Assigned task: Copy without pictures. Please restate each line of the listing exactly.

Supplied material:
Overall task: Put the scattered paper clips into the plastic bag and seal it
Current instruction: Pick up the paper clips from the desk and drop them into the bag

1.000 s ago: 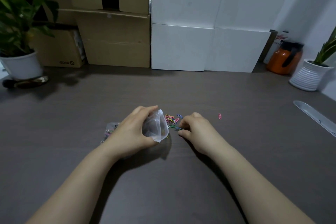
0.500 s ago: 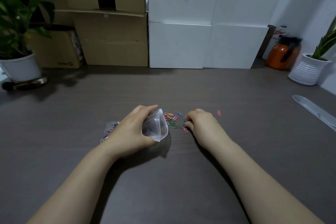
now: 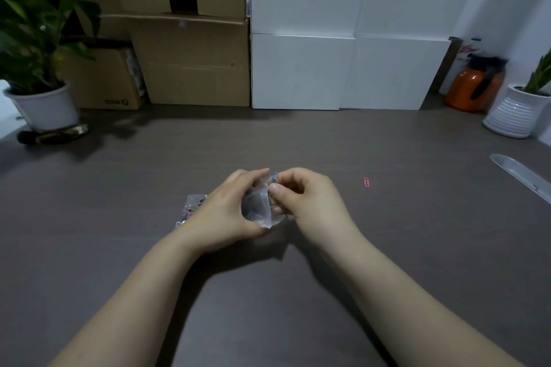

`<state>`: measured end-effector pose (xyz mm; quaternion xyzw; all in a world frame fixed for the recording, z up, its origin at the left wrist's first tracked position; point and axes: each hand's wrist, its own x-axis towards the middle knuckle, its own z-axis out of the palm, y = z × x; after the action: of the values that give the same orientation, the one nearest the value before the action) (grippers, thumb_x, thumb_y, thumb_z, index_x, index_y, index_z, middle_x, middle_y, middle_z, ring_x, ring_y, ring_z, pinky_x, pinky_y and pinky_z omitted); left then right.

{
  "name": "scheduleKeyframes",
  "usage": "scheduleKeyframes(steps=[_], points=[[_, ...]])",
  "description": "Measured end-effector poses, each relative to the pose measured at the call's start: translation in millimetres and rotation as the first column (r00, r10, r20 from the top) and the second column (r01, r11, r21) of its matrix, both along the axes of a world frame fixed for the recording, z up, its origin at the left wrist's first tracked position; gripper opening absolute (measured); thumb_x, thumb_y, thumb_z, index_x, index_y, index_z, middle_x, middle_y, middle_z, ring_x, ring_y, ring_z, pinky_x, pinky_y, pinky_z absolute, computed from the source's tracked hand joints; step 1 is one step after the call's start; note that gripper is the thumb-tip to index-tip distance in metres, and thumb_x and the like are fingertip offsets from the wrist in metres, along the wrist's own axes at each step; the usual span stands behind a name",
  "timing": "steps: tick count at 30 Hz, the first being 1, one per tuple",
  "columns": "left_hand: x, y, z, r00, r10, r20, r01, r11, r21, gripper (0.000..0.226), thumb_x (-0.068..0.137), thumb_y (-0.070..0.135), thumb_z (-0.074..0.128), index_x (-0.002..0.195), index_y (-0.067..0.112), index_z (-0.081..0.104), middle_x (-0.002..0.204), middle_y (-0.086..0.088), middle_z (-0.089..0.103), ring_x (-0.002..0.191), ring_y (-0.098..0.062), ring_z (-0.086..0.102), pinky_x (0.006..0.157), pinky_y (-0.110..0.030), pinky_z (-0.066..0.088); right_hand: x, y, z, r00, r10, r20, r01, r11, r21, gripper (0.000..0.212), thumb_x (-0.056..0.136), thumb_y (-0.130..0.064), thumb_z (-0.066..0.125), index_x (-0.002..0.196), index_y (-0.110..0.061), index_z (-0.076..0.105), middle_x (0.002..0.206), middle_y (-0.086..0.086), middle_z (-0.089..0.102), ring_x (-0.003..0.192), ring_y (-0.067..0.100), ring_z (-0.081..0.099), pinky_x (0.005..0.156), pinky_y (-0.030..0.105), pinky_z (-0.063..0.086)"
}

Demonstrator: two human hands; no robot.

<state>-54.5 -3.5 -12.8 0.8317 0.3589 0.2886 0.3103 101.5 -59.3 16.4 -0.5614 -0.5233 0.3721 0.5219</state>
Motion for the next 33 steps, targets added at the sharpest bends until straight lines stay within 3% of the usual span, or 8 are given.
scheduleKeyframes(steps=[3,6,11,16,22,26,29,33], points=[[0.0,1.9,-1.5,0.998,0.013,0.054,-0.013,1.0,0.0,0.083,0.065,0.039,0.08,0.14,0.024,0.047,0.123,0.012,0.053,0.118,0.008,0.049,0.092,-0.004,0.033,-4.9,-3.3,1.9,0.992,-0.035,-0.119,0.03,0.999,-0.039,0.01,0.084,0.0,0.062,0.08,-0.009,0.059,0.077,0.014,0.067,0.065,0.021,0.065,0.062,0.029,0.057],[0.2,1.8,-1.2,0.998,-0.014,0.064,0.015,1.0,-0.016,0.081,0.064,0.036,0.078,0.139,0.025,0.048,0.121,0.012,0.053,0.116,0.009,0.05,0.092,-0.004,0.034,-6.9,-8.4,4.4,0.964,-0.067,0.258,0.07,0.998,-0.003,0.01,0.08,-0.007,0.064,0.082,-0.016,0.063,0.085,0.005,0.072,0.078,0.018,0.067,0.072,0.032,0.055],[0.2,0.7,1.8,0.995,-0.038,0.09,0.043,0.998,-0.054,0.075,0.062,0.033,0.073,0.135,0.026,0.053,0.119,0.01,0.054,0.112,0.007,0.053,0.088,-0.004,0.036,-9.0,-12.8,12.0,0.721,0.061,0.69,-0.089,0.996,0.005,0.017,0.081,-0.011,0.057,0.093,-0.016,0.068,0.089,0.003,0.068,0.084,0.021,0.061,0.073,0.032,0.049],[-1.7,-0.3,6.6,0.97,0.079,0.229,-0.048,0.989,-0.138,0.067,0.063,0.027,0.08,0.127,0.032,0.06,0.117,0.01,0.059,0.107,0.001,0.059,0.091,-0.022,0.047,25.0,-4.4,22.3,0.725,-0.113,0.679,0.033,0.991,0.13,0.016,0.081,-0.018,0.067,0.095,-0.018,0.073,0.098,0.003,0.072,0.093,0.016,0.064,0.079,0.017,0.04],[-8.1,7.5,17.2,0.741,0.202,0.64,0.067,0.926,-0.37,0.06,0.066,0.009,0.073,0.124,0.016,0.062,0.102,0.012,0.071,0.096,-0.005,0.065,0.078,-0.018,0.052,76.2,3.0,7.0,0.549,0.1,0.83,0.33,0.887,-0.325,0.064,0.066,-0.043,0.079,0.116,-0.01,0.058,0.12,0.012,0.05,0.104,0.03,0.056,0.088,0.034,0.047],[-4.4,1.9,18.6,0.805,0.161,0.571,0.055,0.938,-0.343,0.076,0.056,0.018,0.083,0.128,0.018,0.059,0.121,0.001,0.065,0.108,-0.009,0.062,0.086,-0.021,0.05,59.9,12.2,-3.5,0.551,0.23,0.802,0.265,0.863,-0.429,0.06,0.061,-0.054,0.078,0.091,-0.01,0.051,0.109,0.008,0.038,0.081,0.026,0.05,0.071,0.03,0.043],[3.2,-7.8,16.5,0.916,0.118,0.385,-0.013,0.965,-0.264,0.076,0.059,0.019,0.082,0.131,0.024,0.056,0.13,-0.004,0.059,0.118,-0.012,0.059,0.098,-0.028,0.048,44.4,24.8,-8.4,0.595,0.23,0.77,0.188,0.891,-0.412,0.071,0.058,-0.053,0.08,0.105,-0.008,0.053,0.112,0.006,0.034,0.085,0.025,0.051,0.075,0.03,0.044],[0.9,-7.2,16.8,0.93,0.127,0.344,-0.036,0.965,-0.258,0.073,0.069,0.004,0.085,0.133,0.025,0.055,0.127,-0.001,0.057,0.117,-0.011,0.058,0.104,-0.042,0.046,34.8,41.3,-8.5,0.581,0.24,0.777,0.156,0.905,-0.396,0.081,0.054,-0.057,0.08,0.113,-0.01,0.051,0.116,0.007,0.033,0.092,0.026,0.052,0.08,0.032,0.047]])
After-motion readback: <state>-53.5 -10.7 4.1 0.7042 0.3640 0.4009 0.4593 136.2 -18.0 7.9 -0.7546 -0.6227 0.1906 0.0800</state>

Response to this exercise:
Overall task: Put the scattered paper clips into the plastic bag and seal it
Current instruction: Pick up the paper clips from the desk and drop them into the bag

1.000 s ago: 
0.500 s ago: 
now: 

`<state>`: measured end-effector pose (xyz mm; quaternion xyzw; all in a world frame fixed for the recording, z up, its origin at the left wrist's first tracked position; point and axes: each hand's wrist, its own x-axis towards the middle knuckle, its own z-axis out of the palm, y = z × x; after the action: of the values that give the same orientation, the one nearest the value before the action) (grippers, thumb_x, thumb_y, thumb_z, index_x, index_y, index_z, middle_x, middle_y, middle_z, ring_x, ring_y, ring_z, pinky_x, pinky_y and pinky_z omitted); left then right.

{
  "name": "scheduleKeyframes",
  "usage": "scheduleKeyframes(steps=[_], points=[[_, ...]])",
  "description": "Measured end-effector poses, each relative to the pose measured at the call's start: translation in millimetres and rotation as the first column (r00, r10, r20 from the top) and the second column (r01, r11, r21) of its matrix, both along the axes of a world frame fixed for the recording, z up, its origin at the left wrist's first tracked position; gripper opening absolute (measured); thumb_x, thumb_y, thumb_z, index_x, index_y, index_z, middle_x, middle_y, middle_z, ring_x, ring_y, ring_z, pinky_x, pinky_y, pinky_z absolute, computed from the source's tracked hand joints; step 1 is one step after the call's start; note that gripper is the thumb-tip to index-tip distance in metres, and thumb_x and the like are fingertip offsets from the wrist in metres, along the wrist's own axes at each step; the usual span stands behind a name",
  "timing": "steps: tick count at 30 Hz, the first being 1, one per tuple",
  "columns": "left_hand: x, y, z, r00, r10, r20, r01, r11, r21, gripper (0.000..0.226), thumb_x (-0.068..0.137), thumb_y (-0.070..0.135), thumb_z (-0.074..0.128), index_x (-0.002..0.195), index_y (-0.067..0.112), index_z (-0.081..0.104), middle_x (-0.002..0.204), middle_y (-0.086..0.088), middle_z (-0.089..0.103), ring_x (-0.002..0.191), ring_y (-0.098..0.062), ring_z (-0.086..0.102), pinky_x (0.006..0.157), pinky_y (-0.110..0.030), pinky_z (-0.066..0.088); right_hand: x, y, z, r00, r10, r20, r01, r11, r21, gripper (0.000..0.212), thumb_x (-0.056..0.136), thumb_y (-0.130..0.064), thumb_z (-0.066..0.125), index_x (-0.002..0.196), index_y (-0.110..0.061), index_z (-0.076..0.105), middle_x (0.002..0.206), middle_y (-0.086..0.086), middle_z (-0.089..0.102), ring_x (-0.003..0.192), ring_y (-0.067..0.100), ring_z (-0.081..0.099), pinky_x (0.005..0.156), pinky_y (-0.030..0.105), pinky_z (-0.063..0.086)"
}

Demonstrator: two human hands; no robot.

<state>-54.5 -3.5 -12.8 0.8317 0.3589 0.2886 0.3103 101.5 -59.3 16.4 -0.5614 -0.5233 0.3721 0.5219</state>
Motion for the next 33 steps, targets added at the sharpest bends until straight lines stay within 3% of the usual span, or 8 are given.
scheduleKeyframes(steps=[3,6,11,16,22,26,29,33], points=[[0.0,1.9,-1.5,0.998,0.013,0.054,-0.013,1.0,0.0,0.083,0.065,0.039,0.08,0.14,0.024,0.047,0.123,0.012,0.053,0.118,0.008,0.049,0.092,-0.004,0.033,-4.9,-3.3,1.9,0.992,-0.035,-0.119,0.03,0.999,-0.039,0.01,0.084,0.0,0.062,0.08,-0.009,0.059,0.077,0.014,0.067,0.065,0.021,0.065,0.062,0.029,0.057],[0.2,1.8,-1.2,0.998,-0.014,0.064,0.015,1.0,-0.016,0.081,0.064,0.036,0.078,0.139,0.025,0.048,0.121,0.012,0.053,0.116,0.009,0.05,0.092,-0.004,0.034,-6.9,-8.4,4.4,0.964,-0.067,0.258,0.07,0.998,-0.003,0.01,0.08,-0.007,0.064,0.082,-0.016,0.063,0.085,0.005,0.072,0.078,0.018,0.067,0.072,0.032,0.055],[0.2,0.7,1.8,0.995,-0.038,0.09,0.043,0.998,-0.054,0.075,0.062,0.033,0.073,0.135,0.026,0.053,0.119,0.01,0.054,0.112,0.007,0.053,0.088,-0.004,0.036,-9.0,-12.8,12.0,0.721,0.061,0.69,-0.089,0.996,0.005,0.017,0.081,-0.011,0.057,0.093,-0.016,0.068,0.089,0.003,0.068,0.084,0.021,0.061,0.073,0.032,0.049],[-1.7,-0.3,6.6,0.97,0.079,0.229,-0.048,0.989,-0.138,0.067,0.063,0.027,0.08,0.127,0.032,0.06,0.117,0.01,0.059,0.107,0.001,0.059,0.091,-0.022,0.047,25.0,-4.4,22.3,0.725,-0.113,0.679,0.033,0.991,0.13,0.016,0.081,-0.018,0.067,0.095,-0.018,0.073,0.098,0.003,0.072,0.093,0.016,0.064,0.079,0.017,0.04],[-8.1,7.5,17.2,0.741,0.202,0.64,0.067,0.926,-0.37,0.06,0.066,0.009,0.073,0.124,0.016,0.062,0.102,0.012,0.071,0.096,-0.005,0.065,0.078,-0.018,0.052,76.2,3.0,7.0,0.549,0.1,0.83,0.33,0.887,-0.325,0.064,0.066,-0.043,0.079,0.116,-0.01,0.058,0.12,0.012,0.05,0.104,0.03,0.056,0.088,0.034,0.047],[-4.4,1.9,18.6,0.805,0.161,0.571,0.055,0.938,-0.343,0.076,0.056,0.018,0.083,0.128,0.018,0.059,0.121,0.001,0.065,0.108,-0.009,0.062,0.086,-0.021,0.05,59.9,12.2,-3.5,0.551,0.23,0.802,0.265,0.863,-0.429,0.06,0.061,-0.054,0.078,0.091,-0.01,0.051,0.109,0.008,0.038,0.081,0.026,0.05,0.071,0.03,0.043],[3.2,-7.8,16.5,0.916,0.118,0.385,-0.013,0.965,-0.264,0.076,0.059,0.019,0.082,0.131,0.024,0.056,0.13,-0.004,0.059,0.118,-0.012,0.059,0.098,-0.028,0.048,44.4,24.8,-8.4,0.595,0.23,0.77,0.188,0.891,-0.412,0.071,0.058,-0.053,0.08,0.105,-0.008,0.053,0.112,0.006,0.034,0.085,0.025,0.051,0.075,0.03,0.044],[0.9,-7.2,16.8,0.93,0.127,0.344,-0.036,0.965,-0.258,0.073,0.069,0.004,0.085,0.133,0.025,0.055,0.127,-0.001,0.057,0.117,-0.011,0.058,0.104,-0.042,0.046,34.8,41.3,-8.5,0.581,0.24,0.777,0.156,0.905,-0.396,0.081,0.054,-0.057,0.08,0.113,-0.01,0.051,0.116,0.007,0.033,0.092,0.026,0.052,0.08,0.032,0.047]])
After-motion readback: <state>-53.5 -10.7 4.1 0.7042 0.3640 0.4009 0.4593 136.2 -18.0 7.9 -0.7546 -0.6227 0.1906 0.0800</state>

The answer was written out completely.